Por Maíra Mathias, do Outra Saúde

06 de junho de 2018

“Meu palpite é que vamos nos assustar com o Brasil daqui a dez anos”, disse Isabela Santos, pesquisadora da Escola Nacional de Saúde Pública da Fiocruz, numa manhã de maio para um auditório atento que se reuniu na sede da instituição no Rio de Janeiro. Não era um diagnóstico isolado. “A minha hipótese é que o Brasil esteja caminhando para uma situação semelhante – ou pior – a dos Estados Unidos, que gasta 17,2% do PIB com saúde e tem resultados sanitários muito ruins”, afirmou José Sestelo, da UFRJ. “Por aqui, a perspectiva é o ressurgimento de vazios assistenciais em regiões onde esse problema havia sido superado. E piora dos indicadores básicos de saúde”, completou o economista Rafael Barbosa, da Unicamp.

E, de fato, indicadores ruins já começavam a aparecer.
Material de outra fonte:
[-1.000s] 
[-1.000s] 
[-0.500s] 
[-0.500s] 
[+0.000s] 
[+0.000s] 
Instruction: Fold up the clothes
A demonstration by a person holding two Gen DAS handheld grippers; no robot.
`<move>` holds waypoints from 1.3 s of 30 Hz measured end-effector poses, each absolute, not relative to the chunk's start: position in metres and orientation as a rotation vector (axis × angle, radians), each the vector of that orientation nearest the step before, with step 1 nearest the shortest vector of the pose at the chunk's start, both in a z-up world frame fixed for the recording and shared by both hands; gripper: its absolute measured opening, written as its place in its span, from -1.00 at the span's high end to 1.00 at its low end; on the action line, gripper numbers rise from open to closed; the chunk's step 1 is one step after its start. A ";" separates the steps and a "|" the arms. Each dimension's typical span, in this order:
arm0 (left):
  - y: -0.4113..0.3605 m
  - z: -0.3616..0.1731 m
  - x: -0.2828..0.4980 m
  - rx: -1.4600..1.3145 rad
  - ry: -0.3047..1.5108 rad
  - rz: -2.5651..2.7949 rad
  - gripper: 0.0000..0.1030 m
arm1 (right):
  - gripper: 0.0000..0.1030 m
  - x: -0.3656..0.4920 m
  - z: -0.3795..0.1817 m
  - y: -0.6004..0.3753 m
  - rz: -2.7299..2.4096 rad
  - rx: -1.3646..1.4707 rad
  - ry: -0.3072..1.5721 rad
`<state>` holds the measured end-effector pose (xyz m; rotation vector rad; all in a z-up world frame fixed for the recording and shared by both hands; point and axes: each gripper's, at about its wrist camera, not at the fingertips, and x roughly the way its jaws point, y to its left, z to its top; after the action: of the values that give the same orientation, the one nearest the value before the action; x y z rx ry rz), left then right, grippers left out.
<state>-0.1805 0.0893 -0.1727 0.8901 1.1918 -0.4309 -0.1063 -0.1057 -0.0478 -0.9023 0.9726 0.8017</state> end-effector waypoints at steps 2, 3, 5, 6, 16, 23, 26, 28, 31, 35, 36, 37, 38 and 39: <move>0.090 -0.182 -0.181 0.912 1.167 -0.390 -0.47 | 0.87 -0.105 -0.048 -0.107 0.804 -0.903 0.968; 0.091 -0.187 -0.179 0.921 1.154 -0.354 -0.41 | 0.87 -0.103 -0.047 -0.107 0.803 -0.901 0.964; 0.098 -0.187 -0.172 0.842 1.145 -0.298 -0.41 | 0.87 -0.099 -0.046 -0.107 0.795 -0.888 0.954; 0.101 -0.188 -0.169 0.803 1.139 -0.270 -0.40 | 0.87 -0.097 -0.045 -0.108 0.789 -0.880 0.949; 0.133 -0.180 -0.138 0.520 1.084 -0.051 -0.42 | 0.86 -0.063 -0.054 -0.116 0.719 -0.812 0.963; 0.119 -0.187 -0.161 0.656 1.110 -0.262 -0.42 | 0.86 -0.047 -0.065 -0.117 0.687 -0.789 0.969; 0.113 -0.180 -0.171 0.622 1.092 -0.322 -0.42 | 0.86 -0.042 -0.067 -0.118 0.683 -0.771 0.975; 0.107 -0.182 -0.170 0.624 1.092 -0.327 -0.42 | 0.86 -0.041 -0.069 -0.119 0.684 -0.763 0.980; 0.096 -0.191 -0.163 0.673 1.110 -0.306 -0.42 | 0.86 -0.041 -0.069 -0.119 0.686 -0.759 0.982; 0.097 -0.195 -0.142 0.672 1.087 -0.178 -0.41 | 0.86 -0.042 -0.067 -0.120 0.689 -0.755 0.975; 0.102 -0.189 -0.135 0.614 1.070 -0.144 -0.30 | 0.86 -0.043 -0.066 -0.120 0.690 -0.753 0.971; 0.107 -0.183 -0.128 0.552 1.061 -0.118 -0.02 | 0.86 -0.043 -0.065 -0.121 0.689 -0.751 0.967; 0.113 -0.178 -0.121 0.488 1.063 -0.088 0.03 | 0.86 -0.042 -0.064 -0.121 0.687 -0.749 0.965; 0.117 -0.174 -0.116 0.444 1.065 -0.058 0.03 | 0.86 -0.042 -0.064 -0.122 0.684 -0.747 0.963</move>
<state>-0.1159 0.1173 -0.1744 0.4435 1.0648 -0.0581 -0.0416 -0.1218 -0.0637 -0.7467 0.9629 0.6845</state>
Dados do Ministério da Saúde consolidados pelo Observatório da Criança e do Adolescente, da Fundação Abrinq, apontam que após 13 anos em trajetória descendente, as mortes evitáveis entre um mês e quatro anos de idade aumentaram 11% em 2016. A piora afetou todos os estados brasileiros, com exceção de Rio Grande do Sul, Sergipe, Paraíba e Distrito Federal.  A mortalidade na faixa etária entre um mês de vida e um ano também aumentou 2%. Segundo o Observatório, a taxa global de mortalidade infantil em 2016 ficou em 12,7 – número que, em 2015, foi de 12,4.

Já pesquisa coordenada por Davide Rasella, da UFBA, publicada na PLoS Medicine, concluiu que 19.732 mortes de crianças de até cinco anos poderiam ser evitadas caso os orçamentos do programa Bolsa Família e da Estratégia Saúde da Família aumentassem no mesmo ritmo que a pobreza vai aumentar no país até 2030. Crescimento, como se sabe, impedido pela regra imposta pela Emenda Constitucional 95, conhecida como EC do teto dos gastos.

E foi justamente para debater como a EC 95 e as tendências do mercado de planos de saúde vão impactar o SUS nesse futuro que já começou que os especialistas se reuniram a convite da Associação Brasileira de Economia da Saúde (ABrES) e da Fiocruz.

No horizonte, a austeridade

A conjuntura aponta para o fortalecimento da política de austeridade fiscal, afirmou Isabela Santos. Ela lembrou que o ex-ministro da Fazenda e atual candidato à Presidência pelo MDB Henrique Meireles declarou que saúde e educação são “itens que atrapalhavam a estabilidade do país”. Também citou um relatório do Banco Mundial publicado no fim do ano passado que propõe um conjunto de medidas de ajuste para o Brasil, dentre elas o fim da gratuidade no ensino público superior.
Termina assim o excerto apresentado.